我々の研究室では、これまでに高電圧工学や誘電絶縁材料の分野で培ってきた技術を基盤に、これらをナノテクノロジーやバイオテクノロジーの分野に応用展開することで境界分野の研究テーマに積極的にチャレンジしています。
我が国では高度経済成長期の電力需要の増大に合わせ、1970年代以降に電力インフラも拡充されました。近い将来、再生可能エネルギーの大幅な導入や電気自動車の普及などが見込まれていますが、高品質な電力を安定して供給することは今後益々重要となります。
設置から30年以上が経過した高経年機器の増加と電力自由化によるコスト削減の流れの中、これら電力設備の効率的な診断技術の重要性が高まっています。

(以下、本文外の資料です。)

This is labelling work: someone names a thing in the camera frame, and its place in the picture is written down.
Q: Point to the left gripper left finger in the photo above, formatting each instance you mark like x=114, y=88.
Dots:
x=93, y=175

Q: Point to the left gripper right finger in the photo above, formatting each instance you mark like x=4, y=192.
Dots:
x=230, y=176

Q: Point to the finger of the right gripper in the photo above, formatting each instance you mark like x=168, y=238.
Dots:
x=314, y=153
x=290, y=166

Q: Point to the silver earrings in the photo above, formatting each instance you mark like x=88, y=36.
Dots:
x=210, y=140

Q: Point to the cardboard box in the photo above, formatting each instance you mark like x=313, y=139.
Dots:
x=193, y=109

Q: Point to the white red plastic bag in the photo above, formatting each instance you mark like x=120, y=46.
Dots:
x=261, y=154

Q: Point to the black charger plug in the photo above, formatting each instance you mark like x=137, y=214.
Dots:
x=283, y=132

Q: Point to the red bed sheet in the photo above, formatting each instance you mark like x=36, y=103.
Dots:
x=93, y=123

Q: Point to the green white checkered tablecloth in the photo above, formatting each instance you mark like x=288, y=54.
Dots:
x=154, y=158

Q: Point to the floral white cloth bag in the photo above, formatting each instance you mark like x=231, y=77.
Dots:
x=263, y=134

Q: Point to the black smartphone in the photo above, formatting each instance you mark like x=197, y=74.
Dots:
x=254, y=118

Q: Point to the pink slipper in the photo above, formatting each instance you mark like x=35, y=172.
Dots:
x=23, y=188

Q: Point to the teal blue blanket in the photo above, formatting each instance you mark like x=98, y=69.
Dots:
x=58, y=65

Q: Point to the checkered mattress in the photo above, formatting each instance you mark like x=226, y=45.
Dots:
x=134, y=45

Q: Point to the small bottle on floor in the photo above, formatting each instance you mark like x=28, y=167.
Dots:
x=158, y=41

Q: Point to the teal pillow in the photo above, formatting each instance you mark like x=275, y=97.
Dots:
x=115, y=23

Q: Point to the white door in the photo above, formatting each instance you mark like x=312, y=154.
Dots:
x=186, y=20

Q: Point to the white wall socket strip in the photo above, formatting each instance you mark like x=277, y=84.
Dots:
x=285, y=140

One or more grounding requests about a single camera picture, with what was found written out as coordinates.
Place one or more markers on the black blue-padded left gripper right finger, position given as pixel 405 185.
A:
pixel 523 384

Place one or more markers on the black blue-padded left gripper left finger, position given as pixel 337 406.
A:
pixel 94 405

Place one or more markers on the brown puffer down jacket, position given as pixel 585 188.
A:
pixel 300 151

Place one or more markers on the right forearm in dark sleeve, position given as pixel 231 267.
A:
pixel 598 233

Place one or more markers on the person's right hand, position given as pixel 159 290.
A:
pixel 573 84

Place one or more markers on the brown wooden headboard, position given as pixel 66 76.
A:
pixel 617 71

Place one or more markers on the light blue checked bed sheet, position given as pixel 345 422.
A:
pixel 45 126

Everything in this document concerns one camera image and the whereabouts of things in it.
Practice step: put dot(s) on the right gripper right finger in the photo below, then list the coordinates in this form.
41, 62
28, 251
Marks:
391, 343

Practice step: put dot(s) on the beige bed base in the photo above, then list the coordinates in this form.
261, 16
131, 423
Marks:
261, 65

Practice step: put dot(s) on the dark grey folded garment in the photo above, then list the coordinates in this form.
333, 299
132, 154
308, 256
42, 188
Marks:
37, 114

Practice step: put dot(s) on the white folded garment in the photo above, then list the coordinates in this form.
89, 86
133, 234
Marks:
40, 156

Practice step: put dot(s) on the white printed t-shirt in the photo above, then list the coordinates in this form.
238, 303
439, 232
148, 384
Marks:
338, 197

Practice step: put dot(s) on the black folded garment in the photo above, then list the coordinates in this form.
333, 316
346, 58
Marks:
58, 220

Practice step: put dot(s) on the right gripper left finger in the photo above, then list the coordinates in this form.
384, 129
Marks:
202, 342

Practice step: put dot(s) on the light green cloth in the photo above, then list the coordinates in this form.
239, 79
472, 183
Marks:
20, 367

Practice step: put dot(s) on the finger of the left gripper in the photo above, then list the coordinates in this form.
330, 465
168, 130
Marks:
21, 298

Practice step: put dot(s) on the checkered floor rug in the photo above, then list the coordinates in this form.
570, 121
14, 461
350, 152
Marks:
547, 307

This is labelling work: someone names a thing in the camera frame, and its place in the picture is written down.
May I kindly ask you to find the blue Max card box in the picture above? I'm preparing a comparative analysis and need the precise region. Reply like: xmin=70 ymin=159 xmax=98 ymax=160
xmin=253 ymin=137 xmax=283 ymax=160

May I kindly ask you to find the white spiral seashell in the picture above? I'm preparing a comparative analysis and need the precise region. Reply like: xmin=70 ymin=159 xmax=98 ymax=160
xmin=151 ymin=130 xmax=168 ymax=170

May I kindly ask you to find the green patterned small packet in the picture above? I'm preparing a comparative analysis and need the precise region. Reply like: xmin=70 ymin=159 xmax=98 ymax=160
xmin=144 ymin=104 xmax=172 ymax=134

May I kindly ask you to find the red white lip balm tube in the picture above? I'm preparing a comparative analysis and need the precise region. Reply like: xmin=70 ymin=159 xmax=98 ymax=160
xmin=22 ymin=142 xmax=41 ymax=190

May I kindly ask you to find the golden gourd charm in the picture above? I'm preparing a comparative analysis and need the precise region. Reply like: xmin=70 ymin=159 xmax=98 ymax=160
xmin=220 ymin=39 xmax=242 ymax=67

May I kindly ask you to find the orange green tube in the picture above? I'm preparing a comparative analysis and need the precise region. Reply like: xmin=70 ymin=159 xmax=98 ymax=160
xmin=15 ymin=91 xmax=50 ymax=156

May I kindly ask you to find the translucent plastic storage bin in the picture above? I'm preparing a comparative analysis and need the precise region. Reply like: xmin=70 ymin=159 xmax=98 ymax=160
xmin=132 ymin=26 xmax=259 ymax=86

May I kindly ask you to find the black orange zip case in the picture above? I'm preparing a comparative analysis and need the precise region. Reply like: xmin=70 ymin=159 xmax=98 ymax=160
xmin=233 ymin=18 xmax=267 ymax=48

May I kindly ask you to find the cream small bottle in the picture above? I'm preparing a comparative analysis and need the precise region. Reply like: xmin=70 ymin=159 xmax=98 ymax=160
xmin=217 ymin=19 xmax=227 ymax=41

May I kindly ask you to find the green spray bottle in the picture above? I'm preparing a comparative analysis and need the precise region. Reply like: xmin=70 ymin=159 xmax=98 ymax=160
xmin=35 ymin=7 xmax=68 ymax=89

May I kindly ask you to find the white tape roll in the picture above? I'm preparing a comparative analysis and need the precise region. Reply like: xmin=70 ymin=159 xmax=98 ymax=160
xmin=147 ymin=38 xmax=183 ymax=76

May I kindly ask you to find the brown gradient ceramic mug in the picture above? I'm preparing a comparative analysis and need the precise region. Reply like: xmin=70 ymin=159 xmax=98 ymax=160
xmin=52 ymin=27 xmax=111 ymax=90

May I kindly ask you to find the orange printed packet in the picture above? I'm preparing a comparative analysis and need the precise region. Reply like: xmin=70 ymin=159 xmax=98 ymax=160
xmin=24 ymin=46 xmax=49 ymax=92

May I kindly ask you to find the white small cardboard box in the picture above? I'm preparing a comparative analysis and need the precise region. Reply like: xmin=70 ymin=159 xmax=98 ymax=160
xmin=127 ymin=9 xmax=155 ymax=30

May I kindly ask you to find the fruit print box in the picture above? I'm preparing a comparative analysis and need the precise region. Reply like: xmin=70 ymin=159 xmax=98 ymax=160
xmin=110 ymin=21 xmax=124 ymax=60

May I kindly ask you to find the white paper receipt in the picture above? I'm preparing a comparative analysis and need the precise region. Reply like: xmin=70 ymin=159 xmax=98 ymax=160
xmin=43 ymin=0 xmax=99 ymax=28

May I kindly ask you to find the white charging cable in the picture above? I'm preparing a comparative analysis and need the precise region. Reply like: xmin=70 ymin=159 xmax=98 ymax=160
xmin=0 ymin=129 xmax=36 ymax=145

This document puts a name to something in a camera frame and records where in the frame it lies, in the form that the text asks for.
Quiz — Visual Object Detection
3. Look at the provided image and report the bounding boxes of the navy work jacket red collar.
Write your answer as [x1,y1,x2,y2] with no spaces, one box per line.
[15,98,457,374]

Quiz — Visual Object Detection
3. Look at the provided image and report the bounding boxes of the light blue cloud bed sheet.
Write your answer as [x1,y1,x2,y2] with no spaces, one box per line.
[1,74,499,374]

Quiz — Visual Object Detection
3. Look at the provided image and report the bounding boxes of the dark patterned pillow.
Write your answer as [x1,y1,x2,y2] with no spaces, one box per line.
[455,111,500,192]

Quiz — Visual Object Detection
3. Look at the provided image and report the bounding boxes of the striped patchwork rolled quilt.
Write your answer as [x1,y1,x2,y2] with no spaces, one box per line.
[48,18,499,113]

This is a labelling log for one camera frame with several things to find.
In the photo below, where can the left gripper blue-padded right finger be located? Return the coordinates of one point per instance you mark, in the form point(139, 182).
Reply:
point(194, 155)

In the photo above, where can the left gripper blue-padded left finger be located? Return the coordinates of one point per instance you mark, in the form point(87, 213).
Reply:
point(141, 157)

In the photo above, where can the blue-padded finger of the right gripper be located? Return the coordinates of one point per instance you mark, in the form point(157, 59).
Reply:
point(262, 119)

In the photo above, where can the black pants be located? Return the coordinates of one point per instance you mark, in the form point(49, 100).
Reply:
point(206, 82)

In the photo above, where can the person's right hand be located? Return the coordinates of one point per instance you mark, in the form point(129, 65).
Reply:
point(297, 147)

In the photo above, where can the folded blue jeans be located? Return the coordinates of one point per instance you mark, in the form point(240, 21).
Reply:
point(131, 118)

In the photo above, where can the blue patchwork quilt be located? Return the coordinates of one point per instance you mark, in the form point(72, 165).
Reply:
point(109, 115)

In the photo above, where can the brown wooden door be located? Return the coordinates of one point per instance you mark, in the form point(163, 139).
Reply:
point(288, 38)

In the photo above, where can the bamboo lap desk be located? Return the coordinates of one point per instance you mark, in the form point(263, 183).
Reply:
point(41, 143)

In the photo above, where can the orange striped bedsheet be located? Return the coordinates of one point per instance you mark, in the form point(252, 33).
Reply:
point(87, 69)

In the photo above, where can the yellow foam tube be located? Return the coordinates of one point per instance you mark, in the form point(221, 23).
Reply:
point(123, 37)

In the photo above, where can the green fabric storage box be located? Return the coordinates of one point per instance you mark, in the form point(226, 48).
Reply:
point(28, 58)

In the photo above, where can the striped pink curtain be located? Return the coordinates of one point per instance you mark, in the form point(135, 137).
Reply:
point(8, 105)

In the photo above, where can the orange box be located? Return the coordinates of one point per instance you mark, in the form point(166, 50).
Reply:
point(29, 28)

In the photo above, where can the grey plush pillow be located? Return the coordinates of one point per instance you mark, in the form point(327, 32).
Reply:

我々は、「誘電泳動」と呼ばれる静電気現象に着目し、これをカーボンナノチューブなどのナノマテリアルの操作技術として応用することに世界に先駆けて成功しました。図1はその成果の一例であり、誘電泳動によってカーボンナノチューブをマイクロ電極に集積して作製したガスセンサです。SF6ガスで絶縁されたガス絶縁機器(GIS)の内部で異常放電が起きるとHFなどのSF6ガス分解ガスが発生することが知られていますが、同センサはこれら分解ガスを高感度に検出することができます。このようなセンサを多数電力設備に取付けIoT技術と組み合わせることで、電力設備の高信頼化やメンテナンスの省力化・低コスト化に貢献できます。
ナノマテリアルの静電操作は、ナノコンポジット材料の性能向上にも応用が期待されています。例えばカーボンナノチューブをフィラーとしてエポキシなどの誘電絶縁材料に充塡することで、電気伝導性や熱伝導性が向上することが分かっています。この際、静電気力によってカーボンナノチューブを電界方向に配向させることで、少ない充塡料で大きな特性向上が得られます(図2)。このようなナノコンポジット材料は、高エネルギー密度化が進む電気自動車のパワーコントロールユニットの放熱材料などへの応用が期待されています。